Il testo inglese, che è riportato a fronte, è stato magistralmente tradotto dal prof. Luca Manini, che lo ha corredato anche di un prezioso commento e di una serie di indici.
I valori che l’autore, in questi versi, voleva insegnare ai gentiluomini del suo tempo per farli vivere in armonia con se stessi e con il mondo, restano tuttora di grande attualità e testimoniano nel contempo la grandezza poetica di questo capolavoro della letteratura inglese.
Il libro è stato presentato anche nel corso di una serata organizzata presso la sede di Vicenza della Società Teosofica, davanti ad un pubblico attento e numeroso.

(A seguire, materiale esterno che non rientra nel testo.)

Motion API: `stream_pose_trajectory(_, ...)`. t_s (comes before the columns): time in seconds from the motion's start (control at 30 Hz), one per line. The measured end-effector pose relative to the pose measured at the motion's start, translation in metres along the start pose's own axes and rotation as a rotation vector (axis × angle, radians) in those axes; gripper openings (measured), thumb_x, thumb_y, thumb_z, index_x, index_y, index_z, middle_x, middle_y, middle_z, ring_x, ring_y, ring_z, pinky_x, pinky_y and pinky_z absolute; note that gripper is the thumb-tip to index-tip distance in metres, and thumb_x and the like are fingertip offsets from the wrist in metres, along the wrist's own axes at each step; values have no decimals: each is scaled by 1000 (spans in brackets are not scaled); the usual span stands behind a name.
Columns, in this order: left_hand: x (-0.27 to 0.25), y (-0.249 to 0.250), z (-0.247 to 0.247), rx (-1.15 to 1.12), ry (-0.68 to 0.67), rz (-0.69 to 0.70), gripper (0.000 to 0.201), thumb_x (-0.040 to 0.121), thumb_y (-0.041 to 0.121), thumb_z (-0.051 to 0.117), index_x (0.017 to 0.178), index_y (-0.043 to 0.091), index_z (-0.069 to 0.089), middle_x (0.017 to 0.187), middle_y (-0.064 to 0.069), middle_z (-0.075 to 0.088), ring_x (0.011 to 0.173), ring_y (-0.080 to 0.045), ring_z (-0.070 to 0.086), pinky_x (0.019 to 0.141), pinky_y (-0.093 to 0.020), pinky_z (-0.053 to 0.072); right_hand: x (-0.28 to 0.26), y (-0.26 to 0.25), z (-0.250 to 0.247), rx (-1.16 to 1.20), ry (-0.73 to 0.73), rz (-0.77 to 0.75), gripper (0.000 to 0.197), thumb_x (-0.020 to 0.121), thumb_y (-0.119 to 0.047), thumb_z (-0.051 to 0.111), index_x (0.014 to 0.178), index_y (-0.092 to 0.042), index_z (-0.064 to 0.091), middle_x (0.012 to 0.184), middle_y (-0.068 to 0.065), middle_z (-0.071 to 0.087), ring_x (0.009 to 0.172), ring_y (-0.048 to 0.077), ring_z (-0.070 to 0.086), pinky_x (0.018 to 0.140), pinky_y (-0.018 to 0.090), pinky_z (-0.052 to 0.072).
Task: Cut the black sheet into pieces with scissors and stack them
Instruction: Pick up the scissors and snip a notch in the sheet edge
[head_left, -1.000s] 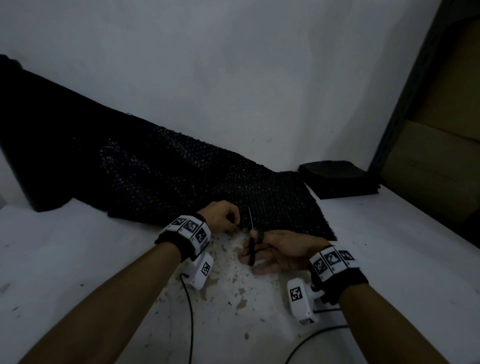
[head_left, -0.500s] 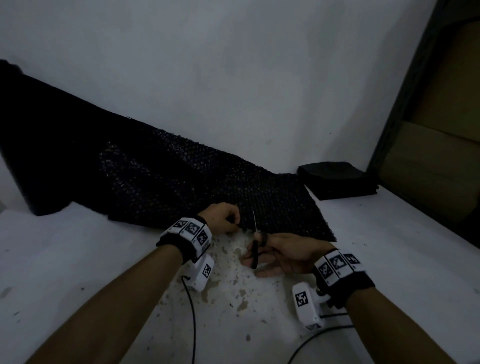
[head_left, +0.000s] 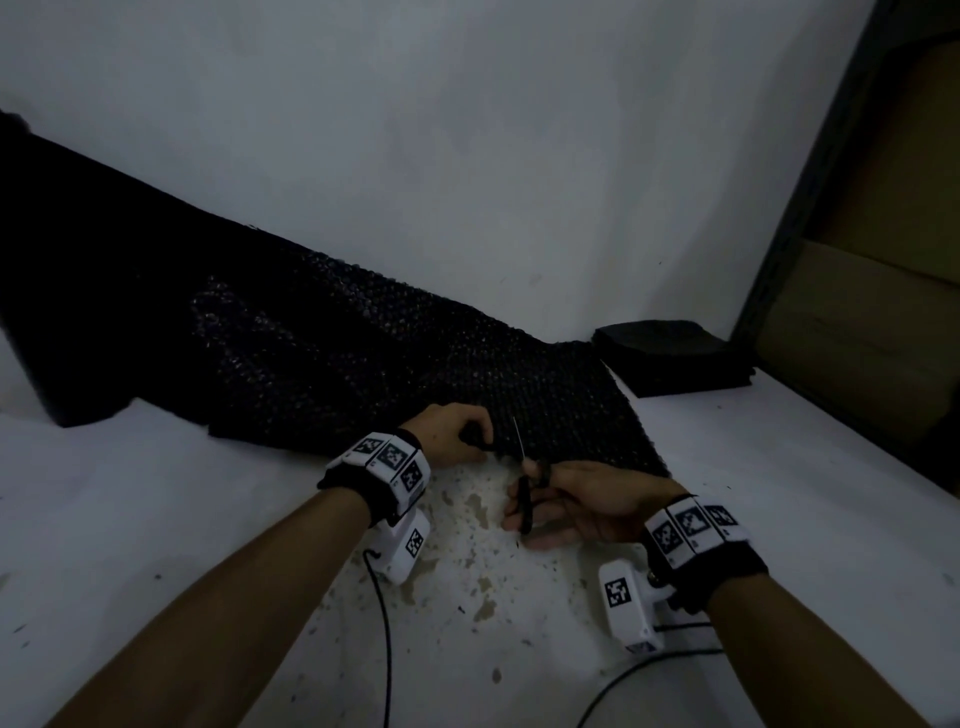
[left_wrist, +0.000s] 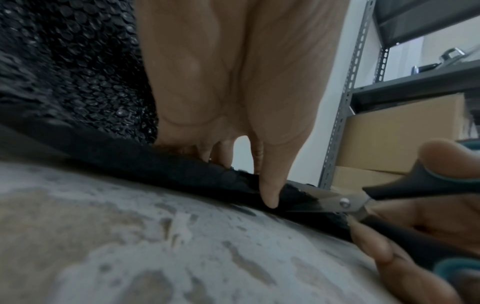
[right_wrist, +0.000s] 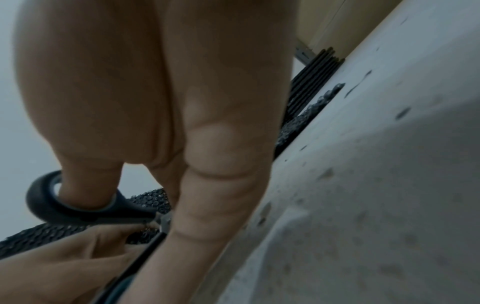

L’Haiku quotidiano di Claudio Monachesi
Pioda Imaging di Roma ha editato una particolare e affascinante Agenda per il 2014, “l’agenda dell’haiku quotidiano”, un’opera unica nel suo genere in quanto riporta quotidianamente i versi del poeta e teosofo romano Claudio Monachesi, poeta dal 1970, che ha composto 365 haiku, via sperimentati attraverso una quotidiana lettura fatta ad amici e conoscenti interessati.
La stesura di queste brevissime composizioni (haiku), che ha avuto origine nel Giappone, si è estesa in molte parti del mondo, adattandosi ai diversi linguaggi ma mantenendo comunque la sua rigorosità metrica: una strofa di tre versi: un quinario (5 sillabe) un settenario (7 sillabe) e un quinario (5 sillabe) per un totale di 17 sillabe. Il grande poeta Basho (1644-1694) ne è il geniale “inventore”, partendo da una forma poetica usata tradizionalmente, il tanka, composto da quello che oggi chiamiamo haiku con l’aggiunta di un distico di due settenari. Vogliamo ricordare tra i grandi maestri di poesia giapponese oltre al già citato Basho anche Issa (1763-1828) e Shiki (1867-1902); per quanto riguarda i poeti in lingua inglese ricordiamo come autori di haiku per esempio D. Thomas e J. Kerouac e in lingua spagnola J.L. Borges e O. Paz, così in lingua italiana, tra i tanti, E. Sanguineti e A. Zanzotto.

Tener viva la speranza
Segnaliamo ai nostri lettori l’uscita in libreria del volume “Tener viva la speranza” (ed. Vallardi, pag. 288, ? 14,90), emblematico titolo per l’autobiografia della dr.ssa Hawa Abdi, somala, nel suo Paese meglio conosciuta come Mama Hawa o “La Madre Teresa di Mogadiscio”.
Diventata famosa per essere una delle prime ginecologhe in Somalia, laureata in Medicina e in Legge, ha fondato, nonostante tutti i pregiudizi, uno dei campi profughi più estesi della Somalia e un ospedale con 400 posti letto e 125 operatori, progetti che riesce a gestire più con la fede che con i fondi.
Dice la dr.ssa Abdi: “Dopo 23 anni di guerra civile ci manca ancora tutto. Attrezzatura medica, farmaci, cibo. Ai bambini malnutriti riusciamo a fornire latte e vitamine soltanto per una o due settimane, poi dobbiamo rimandarli a casa e alla loro inedia”.
Questa donna coraggiosa, segnata nella vita privata da lutti e prove durissime, ha saputo lottare, disarmata, contro i fanatici islamici che avevano invaso il campo profughi e volevano eliminare una volta per sempre una tale infaticabile operatrice umanitaria che non vuole sentir parlare di lotte e di clan, convinta della priorità dei valori della fratellanza e della compassione, uniche armi efficaci contro le tragedie di una terra così martoriata.

Dai Gruppi

Sul sito web della S.T.I. le attività dei Gruppi e dei Centri
Le attività dei Gruppi e dei Centri della Società Teosofica Italiana sono presentate, giorno per giorno, su internet e sono consultabili collegandosi al sito della S.T.I. all’indirizzo: www.teosofica.org
Aprendo la sezione “Eventi e Convegni” è possibile registrarsi accedendo così all’elenco delle riunioni e delle conferenze che vengono organizzate nelle varie località.

Gruppo Shunyata di Torino
A seguito del passaggio oltre il velo della materia della sorella Carla Zocchi, il Gruppo teosofico “Shunyata” di Torino ha cessato le sue attività. Alcuni soci continueranno ad aderire alla S.T.I. come indipendenti.
Ricordiamo con riconoscenza e simpatia il lavoro di questo gruppo, che si è dedicato per lunghi anni allo studio e all’analisi dei testi della tradizione buddhista tibetana.